Does the Future of Homeownership Lie Within the Metaverse?

Perhaps you’ve increasingly heard of “Web3, web3, or Web 3.0”. Dubbed as the next phase of the internet, this concept rests on peer-to-peer ownership rights of assets, which includes virtual real estate. Blockchain technology, a distributed public ledger that has timestamped transactions, is used to power, fund, and legitimize the metaverse that holds these assets. 

The Ethereum blockchain is among the most widely used within the metaverse because of its ability to build and run smart contracts, which automate an exchange by executing code that runs on a blockchain. To do a transaction or function on Ethereum’s network, you pay a "gas" fee in the form of ether (ETH), which is Ethereum’s native cryptocurrency. These fees pay miners, a.k.a the computers running the software that verifies and secures each transaction.

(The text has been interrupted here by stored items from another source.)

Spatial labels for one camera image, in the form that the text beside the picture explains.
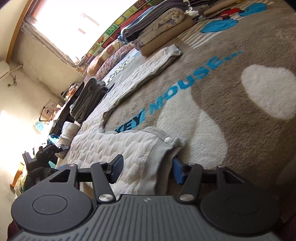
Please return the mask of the dark wooden desk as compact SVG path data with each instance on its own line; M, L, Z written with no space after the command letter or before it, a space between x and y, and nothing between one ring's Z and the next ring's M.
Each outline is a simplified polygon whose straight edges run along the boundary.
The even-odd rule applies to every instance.
M54 135L59 137L62 133L62 127L64 122L68 121L74 123L74 118L70 115L70 106L74 104L76 99L81 94L81 91L84 88L84 82L82 82L75 93L70 97L70 99L62 106L54 118L54 122L49 131L49 135Z

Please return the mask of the orange floral pillow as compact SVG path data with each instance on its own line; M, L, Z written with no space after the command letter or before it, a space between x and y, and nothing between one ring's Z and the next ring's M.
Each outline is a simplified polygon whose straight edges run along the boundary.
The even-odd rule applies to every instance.
M123 46L123 41L116 39L110 43L100 54L98 54L89 64L87 75L94 76L103 63Z

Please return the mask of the pink purple comforter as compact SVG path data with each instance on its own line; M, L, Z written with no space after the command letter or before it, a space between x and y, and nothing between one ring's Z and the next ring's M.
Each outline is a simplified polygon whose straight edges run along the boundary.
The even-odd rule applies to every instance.
M123 46L116 51L110 58L108 58L103 65L100 67L100 69L96 72L94 77L96 77L98 80L102 80L114 66L119 63L125 56L128 54L132 49L134 48L133 43L123 44ZM91 76L86 75L83 82L86 84L91 78Z

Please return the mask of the white wall air conditioner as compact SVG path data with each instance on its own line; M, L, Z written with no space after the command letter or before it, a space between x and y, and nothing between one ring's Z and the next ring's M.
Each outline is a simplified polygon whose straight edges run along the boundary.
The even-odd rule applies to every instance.
M10 66L6 61L0 61L0 81L6 79L10 74Z

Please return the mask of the grey folded clothes stack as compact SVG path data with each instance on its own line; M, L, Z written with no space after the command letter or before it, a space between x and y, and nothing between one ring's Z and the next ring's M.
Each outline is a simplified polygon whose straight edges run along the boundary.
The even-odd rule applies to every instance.
M103 99L107 91L108 88L104 81L98 80L94 76L89 78L78 98L70 105L70 116L79 124L83 123Z

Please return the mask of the floral white folded quilt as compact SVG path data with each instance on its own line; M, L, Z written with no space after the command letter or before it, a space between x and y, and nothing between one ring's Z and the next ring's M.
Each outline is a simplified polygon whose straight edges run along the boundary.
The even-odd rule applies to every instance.
M132 41L135 49L139 50L162 32L181 23L184 18L185 13L180 8L171 8L167 10L144 28L137 39Z

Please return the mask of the purple grey folded blanket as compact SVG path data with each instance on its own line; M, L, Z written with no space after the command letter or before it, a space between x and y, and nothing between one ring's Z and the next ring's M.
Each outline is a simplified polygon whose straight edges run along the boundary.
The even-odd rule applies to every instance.
M124 27L121 30L118 39L124 42L134 41L138 38L144 28L146 28L149 24L156 20L157 17L159 17L161 14L172 8L179 8L182 11L186 11L189 8L189 3L182 0L170 0L163 1L160 4L149 8L131 24Z

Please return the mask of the beige folded blanket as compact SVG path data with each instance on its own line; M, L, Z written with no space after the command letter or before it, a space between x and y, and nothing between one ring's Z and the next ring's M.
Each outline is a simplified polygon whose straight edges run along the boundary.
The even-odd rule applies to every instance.
M140 48L140 53L142 56L148 57L152 53L154 53L157 49L165 45L170 40L174 39L181 33L188 30L190 27L192 27L195 24L195 21L189 16L185 15L184 20L179 23L178 25L166 30L165 32L162 32L160 35L155 37L153 40L151 40L149 43L144 45Z

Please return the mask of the colourful alphabet foam mat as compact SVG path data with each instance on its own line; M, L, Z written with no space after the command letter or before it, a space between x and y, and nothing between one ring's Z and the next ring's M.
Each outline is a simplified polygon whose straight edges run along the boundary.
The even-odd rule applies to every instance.
M109 6L99 14L99 30L92 28L90 33L94 38L93 44L88 52L79 60L77 68L84 69L86 65L103 50L115 41L120 35L122 25L125 21L134 17L137 13L156 6L161 1L101 1Z

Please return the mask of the floral white rolled garment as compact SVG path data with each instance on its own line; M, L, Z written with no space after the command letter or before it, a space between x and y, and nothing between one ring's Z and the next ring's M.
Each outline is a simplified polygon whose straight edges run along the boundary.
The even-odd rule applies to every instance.
M68 147L68 149L62 152L56 153L55 154L56 157L63 159L66 156L71 146L71 143L79 130L80 130L80 126L77 125L76 123L71 123L68 121L64 122L62 127L62 133L59 139L57 140L57 142L55 143L55 146L57 148L62 148L66 146Z

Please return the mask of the white quilted baby garment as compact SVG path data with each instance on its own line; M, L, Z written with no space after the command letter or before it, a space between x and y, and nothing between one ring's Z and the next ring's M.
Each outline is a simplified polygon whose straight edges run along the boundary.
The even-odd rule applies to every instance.
M76 164L87 168L98 161L109 163L121 154L124 157L123 171L111 186L116 197L121 194L165 194L173 156L185 146L185 139L154 126L136 130L147 117L144 109L113 131L106 131L105 123L123 100L163 72L181 53L174 44L165 47L136 68L126 80L117 81L81 125L70 150L58 160L57 166Z

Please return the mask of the blue folded blanket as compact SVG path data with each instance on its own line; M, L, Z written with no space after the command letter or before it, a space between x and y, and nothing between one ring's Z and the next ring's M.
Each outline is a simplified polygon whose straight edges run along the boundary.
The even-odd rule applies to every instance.
M140 32L152 22L154 8L154 6L148 8L141 15L139 15L132 23L125 26L121 30L118 39L125 43L136 40L140 35Z

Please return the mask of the Mickey Mouse fleece blanket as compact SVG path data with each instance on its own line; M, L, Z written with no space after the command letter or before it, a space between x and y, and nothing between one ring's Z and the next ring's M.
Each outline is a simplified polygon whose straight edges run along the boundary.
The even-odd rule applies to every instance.
M105 130L144 109L136 130L184 138L175 155L183 162L226 166L264 189L282 188L295 184L295 10L284 1L242 8L168 43L181 55L123 100Z

However, as of today, the world just doesn’t have the tech needed to properly scale up these operations; Intel suggests that in order to power an all-encompassing metaverse, a 1,000-times increase in power is needed in our collective computing capacity. 

"The metaverse may be the next major platform in computing after the world wide web and mobile," reads a release penned by Intel's Raja Koduri, who went on to highlight that "...our computing, storage and networking infrastructure today is simply not enough to enable this vision."

Fleyshman is also honest about where things are right now.

"The biggest misconception is that 'we’re all going to be living in the metaverse soon'. We're nowhere near close to that, and the vast majority of the population can't afford Oculus glasses, fast WiFi, and all the other components needed to dive into the metaverse," he says. "We're just creating an extension of the real world, and it will have some fun-use cases."